__Assignment__
Line count for "table": say how many lines of the data contain it, with no other text.

__Data excerpts__
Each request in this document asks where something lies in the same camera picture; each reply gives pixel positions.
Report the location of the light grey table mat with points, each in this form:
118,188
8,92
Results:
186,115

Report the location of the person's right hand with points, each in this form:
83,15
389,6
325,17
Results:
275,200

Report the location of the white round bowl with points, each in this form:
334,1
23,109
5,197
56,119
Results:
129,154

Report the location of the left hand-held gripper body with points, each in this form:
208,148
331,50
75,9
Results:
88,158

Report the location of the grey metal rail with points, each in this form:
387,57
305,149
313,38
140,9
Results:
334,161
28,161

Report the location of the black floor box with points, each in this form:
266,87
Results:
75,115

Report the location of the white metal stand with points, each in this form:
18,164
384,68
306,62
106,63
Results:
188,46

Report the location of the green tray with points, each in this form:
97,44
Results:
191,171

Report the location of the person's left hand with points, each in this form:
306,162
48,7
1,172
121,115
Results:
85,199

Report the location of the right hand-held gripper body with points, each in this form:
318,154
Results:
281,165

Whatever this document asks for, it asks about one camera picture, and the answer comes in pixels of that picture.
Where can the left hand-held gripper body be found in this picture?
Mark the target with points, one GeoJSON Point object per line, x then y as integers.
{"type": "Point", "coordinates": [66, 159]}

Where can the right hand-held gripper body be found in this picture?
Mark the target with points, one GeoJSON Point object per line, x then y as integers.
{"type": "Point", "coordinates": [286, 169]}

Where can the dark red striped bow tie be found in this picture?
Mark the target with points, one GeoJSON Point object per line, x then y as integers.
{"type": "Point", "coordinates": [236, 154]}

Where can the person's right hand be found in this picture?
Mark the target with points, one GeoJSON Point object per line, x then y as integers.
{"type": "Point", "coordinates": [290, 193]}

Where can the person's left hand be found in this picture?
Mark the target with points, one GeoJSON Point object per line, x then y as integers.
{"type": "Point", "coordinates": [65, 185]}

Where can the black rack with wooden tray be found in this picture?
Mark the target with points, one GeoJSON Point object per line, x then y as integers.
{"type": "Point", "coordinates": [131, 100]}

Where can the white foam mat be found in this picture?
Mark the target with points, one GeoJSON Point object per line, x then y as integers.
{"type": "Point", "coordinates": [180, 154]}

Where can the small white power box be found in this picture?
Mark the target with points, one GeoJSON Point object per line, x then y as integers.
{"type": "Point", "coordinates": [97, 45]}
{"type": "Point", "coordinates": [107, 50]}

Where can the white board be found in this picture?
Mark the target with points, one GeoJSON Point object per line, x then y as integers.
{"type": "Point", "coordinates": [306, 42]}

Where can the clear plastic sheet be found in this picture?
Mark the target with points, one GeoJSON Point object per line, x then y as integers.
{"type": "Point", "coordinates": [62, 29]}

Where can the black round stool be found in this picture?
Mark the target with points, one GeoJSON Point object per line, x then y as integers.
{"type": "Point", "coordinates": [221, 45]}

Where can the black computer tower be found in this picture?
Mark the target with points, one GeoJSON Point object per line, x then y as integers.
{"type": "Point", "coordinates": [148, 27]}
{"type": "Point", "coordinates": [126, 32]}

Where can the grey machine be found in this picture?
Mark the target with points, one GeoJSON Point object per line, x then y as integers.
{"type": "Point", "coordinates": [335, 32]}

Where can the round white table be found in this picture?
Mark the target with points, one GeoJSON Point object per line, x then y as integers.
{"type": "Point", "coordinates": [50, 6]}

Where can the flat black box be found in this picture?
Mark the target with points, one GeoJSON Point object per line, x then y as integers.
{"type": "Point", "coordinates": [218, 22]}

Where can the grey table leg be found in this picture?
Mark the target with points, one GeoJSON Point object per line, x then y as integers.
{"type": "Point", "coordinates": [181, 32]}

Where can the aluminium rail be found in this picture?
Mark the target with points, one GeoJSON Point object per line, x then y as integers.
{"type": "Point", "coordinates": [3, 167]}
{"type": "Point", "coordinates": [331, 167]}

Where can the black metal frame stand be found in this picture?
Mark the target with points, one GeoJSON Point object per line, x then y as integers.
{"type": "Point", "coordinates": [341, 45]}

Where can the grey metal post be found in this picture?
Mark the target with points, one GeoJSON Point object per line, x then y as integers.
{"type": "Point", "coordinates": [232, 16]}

---

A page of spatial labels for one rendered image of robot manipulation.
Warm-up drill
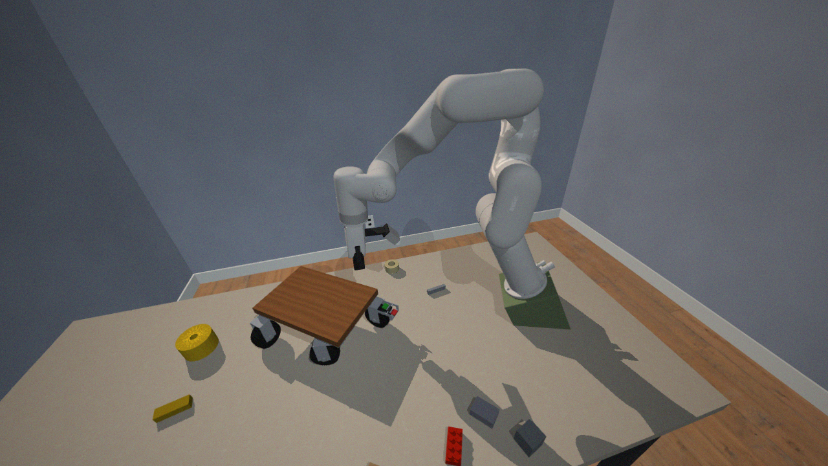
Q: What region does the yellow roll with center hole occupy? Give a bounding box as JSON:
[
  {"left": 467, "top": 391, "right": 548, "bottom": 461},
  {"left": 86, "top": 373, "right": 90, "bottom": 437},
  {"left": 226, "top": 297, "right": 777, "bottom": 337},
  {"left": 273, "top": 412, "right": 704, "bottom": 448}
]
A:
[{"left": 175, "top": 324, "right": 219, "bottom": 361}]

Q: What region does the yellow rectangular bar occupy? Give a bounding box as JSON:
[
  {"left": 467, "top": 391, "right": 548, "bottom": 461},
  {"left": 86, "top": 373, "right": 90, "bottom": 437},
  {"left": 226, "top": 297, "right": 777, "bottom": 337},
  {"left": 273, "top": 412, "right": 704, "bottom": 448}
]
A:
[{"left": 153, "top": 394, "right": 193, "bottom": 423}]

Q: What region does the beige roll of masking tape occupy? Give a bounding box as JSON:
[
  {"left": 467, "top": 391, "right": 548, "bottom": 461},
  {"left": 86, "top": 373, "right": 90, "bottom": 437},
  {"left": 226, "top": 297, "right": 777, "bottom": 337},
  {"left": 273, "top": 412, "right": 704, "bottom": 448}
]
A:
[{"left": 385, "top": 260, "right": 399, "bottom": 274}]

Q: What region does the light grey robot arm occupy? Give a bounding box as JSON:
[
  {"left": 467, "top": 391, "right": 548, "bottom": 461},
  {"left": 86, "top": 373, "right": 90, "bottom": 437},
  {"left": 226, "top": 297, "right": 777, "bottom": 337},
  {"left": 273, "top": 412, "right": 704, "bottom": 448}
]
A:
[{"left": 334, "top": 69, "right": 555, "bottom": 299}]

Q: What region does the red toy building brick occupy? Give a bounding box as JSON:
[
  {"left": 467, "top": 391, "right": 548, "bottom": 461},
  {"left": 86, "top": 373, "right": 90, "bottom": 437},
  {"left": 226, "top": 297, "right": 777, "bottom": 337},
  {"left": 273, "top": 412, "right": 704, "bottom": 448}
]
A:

---

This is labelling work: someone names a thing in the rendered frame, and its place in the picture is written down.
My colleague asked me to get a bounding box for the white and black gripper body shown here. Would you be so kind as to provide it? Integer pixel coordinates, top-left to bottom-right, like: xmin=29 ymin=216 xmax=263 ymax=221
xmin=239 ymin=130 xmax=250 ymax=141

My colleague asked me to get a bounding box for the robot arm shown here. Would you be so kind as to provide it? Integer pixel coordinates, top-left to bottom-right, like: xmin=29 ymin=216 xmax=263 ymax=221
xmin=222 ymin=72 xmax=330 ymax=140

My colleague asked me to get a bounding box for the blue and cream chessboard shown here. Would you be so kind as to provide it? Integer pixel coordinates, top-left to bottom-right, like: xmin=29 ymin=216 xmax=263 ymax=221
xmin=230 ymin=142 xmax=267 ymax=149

__Worked solution__
3